Start of Block

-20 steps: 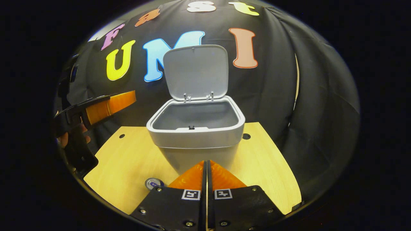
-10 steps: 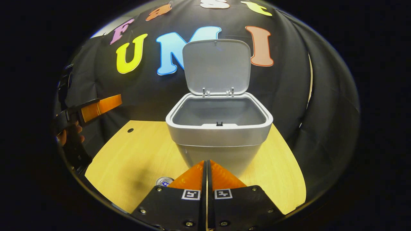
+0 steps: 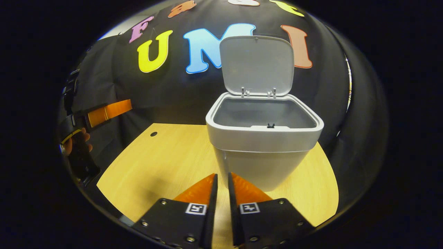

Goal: Press the lid of the desktop garbage bin to open it, pick up the crumpled paper on the desktop and throw it into the bin, then pick up the pop can on the desktop and drop it into the bin, and finally close the garbage bin lid.

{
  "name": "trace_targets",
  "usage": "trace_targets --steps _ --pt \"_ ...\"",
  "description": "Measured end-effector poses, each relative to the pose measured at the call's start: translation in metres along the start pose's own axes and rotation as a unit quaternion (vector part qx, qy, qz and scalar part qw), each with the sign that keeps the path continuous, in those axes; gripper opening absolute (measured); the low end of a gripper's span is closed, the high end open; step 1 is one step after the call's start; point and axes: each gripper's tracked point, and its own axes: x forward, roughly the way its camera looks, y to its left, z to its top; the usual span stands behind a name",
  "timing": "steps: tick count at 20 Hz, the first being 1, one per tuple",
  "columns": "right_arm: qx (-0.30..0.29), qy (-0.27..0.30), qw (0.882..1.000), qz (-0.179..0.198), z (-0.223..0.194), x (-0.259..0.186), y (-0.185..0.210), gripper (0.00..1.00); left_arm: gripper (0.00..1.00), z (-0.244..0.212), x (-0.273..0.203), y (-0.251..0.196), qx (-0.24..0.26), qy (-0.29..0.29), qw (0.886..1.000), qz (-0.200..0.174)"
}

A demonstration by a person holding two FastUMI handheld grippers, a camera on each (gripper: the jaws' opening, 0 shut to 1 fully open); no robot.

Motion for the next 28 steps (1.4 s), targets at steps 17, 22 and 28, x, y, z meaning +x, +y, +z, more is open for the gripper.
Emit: trace_targets --steps 17,22,28 --pt "-0.054 0.075 0.994 0.059 -0.053 0.035 0.057 0.99 0.95 -0.001 -0.019 0.038 -0.010 0.000 1.000 0.022" --pt "-0.064 0.104 0.991 0.058 -0.074 0.054 0.060 0.98 0.99 -0.003 -0.021 0.045 -0.010 0.002 1.000 0.026" --pt "-0.091 0.136 0.984 0.066 -0.096 0.072 0.069 0.99 0.96 -0.009 -0.021 0.052 -0.009 0.010 0.999 0.032"
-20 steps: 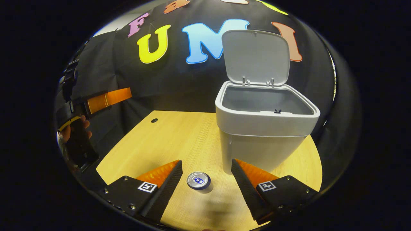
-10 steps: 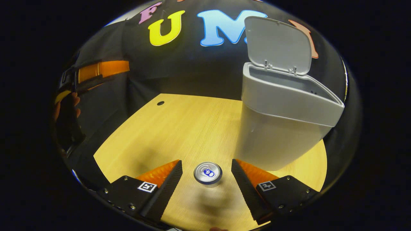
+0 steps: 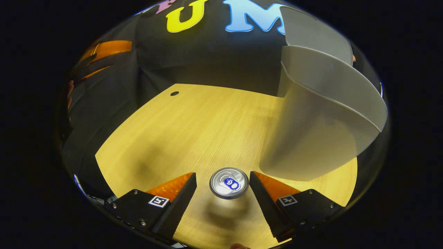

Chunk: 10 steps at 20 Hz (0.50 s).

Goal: Press the lid of the desktop garbage bin to open it, pick up the crumpled paper on the desktop and throw it into the bin, then pick up the pop can on the desktop and drop it into the bin, and finally close the garbage bin lid.

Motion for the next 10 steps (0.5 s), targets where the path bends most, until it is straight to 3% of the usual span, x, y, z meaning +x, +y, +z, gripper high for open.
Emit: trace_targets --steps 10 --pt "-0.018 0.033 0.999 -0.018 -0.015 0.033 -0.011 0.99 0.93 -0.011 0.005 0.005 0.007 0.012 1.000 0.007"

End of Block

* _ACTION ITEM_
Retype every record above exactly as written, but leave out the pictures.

* _ANSWER BOX_
-20 steps: 
-10 steps: 
+0 steps: 

Goal: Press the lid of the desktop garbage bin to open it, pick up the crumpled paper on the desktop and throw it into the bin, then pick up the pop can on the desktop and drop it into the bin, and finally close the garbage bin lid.

{
  "name": "trace_targets",
  "usage": "trace_targets --steps _ --pt \"_ ...\"",
  "description": "Measured end-effector poses, each relative to the pose measured at the call's start: translation in metres along the start pose's own axes and rotation as a unit quaternion (vector part qx, qy, qz and scalar part qw), each with the sign that keeps the path continuous, in those axes; gripper opening absolute (measured); the low end of a gripper's span is closed, the high end open; step 1 is one step after the call's start; point and axes: each gripper's tracked point, and its own axes: x forward, roughly the way its camera looks, y to its left, z to its top; the usual span stands behind a name",
  "timing": "steps: tick count at 20 Hz, the first being 1, one per tuple",
  "columns": "right_arm: qx (-0.30..0.29), qy (-0.27..0.30), qw (0.882..1.000), qz (-0.179..0.198), z (-0.223..0.194), x (-0.259..0.186), y (-0.185..0.210), gripper (0.00..1.00); left_arm: gripper (0.00..1.00), z (-0.244..0.212), x (-0.273..0.203), y (-0.251..0.196), qx (-0.24..0.26), qy (-0.29..0.29), qw (0.886..1.000), qz (-0.200..0.174)"
}

A demonstration by a person holding two FastUMI handheld grippers, a camera on each (gripper: the jaws' opening, 0 shut to 1 fully open); no robot.

Motion for the next 28 steps (1.4 s), targets at steps 17, 22 and 28, x, y, z meaning +x, +y, +z, more is open for the gripper.
Emit: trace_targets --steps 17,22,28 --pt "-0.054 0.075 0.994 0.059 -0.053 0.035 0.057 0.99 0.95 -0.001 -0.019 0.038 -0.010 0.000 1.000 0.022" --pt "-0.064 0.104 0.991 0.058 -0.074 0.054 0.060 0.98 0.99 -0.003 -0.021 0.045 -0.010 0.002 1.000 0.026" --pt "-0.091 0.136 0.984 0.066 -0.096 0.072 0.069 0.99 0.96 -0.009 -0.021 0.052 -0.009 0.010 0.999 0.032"
-20 steps: 
-10 steps: 
+0 steps: 

Chunk: 10 steps at 20 Hz (0.50 s).

Goal: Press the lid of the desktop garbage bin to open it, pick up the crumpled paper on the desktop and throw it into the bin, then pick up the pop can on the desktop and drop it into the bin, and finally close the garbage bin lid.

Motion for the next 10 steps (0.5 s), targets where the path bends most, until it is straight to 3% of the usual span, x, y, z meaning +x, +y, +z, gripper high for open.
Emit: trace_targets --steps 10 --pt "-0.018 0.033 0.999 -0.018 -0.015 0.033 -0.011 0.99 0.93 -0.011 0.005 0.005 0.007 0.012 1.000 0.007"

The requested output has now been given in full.